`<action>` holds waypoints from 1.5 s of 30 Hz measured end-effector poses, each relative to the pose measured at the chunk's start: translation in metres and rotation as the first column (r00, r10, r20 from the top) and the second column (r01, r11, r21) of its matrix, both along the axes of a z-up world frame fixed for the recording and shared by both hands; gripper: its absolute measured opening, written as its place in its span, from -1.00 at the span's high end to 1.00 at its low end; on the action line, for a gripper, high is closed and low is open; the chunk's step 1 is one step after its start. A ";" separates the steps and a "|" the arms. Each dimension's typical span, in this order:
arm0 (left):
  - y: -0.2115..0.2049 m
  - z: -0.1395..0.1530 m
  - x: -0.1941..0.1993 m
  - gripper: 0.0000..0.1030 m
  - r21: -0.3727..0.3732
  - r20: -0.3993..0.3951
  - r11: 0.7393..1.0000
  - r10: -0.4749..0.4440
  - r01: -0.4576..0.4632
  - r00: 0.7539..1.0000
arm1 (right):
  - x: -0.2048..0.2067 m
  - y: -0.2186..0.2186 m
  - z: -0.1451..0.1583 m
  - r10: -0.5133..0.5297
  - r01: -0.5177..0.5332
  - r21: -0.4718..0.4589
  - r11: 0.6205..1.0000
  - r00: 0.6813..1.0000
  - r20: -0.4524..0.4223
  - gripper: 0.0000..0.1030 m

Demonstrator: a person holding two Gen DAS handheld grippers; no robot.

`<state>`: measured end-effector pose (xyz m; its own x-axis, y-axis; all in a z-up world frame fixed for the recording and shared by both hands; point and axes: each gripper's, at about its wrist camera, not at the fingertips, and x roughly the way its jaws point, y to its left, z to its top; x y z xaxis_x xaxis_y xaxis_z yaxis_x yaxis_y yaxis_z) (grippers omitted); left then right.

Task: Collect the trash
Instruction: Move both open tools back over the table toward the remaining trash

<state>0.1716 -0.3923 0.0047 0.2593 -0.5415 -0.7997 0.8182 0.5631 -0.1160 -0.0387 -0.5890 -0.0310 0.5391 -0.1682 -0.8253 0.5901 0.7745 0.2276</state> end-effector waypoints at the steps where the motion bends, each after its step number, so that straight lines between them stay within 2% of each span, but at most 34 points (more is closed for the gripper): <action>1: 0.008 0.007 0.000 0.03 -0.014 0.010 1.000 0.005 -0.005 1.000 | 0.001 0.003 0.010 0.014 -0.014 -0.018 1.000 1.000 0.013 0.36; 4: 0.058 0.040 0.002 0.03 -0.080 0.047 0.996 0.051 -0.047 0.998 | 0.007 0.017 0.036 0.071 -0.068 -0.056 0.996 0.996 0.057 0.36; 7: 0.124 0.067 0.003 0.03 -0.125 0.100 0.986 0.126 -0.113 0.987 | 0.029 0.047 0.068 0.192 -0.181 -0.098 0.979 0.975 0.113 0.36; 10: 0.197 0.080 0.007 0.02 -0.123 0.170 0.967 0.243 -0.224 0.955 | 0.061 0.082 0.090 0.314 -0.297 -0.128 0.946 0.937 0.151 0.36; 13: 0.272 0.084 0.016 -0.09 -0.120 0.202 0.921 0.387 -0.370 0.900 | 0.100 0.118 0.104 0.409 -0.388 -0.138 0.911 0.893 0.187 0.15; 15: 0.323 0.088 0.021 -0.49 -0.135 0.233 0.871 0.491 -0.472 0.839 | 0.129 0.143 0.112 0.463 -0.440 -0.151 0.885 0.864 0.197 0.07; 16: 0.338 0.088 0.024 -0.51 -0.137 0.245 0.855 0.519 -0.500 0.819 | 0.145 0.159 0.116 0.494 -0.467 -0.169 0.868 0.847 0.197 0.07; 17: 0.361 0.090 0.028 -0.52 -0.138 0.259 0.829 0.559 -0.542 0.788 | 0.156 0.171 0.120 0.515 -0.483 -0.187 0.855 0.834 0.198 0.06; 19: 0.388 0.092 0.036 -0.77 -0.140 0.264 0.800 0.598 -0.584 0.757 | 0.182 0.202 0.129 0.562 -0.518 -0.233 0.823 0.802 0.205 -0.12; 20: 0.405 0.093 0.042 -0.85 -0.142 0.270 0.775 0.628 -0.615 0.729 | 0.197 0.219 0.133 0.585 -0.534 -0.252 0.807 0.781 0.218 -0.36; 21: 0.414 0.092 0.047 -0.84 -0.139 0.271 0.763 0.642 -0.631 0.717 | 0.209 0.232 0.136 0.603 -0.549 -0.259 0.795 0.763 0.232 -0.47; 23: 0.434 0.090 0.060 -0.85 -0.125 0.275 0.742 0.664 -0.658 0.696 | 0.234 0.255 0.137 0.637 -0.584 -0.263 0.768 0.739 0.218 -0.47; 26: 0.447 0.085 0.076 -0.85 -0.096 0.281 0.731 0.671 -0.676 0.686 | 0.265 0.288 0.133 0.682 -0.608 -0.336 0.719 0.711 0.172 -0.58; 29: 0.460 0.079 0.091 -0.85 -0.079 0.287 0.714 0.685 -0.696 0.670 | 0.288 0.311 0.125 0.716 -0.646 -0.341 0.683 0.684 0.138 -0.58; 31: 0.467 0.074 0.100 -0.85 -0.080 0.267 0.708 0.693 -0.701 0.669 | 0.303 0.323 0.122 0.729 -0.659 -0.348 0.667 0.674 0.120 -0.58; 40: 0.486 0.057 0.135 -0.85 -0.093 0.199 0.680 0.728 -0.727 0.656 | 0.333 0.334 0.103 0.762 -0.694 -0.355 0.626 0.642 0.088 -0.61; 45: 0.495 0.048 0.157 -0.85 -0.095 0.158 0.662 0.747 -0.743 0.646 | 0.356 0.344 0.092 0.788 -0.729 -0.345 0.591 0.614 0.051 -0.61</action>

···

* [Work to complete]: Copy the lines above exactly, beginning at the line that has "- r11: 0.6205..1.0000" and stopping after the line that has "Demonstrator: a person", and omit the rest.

* [Result]:
  - r11: 0.6205..1.0000
  - r00: 0.6813..1.0000
  - r20: -0.4524..0.4223
  - gripper: 0.0000..0.1030 m

Demonstrator: a person holding two Gen DAS handheld grippers; no robot.

Here the answer is complete.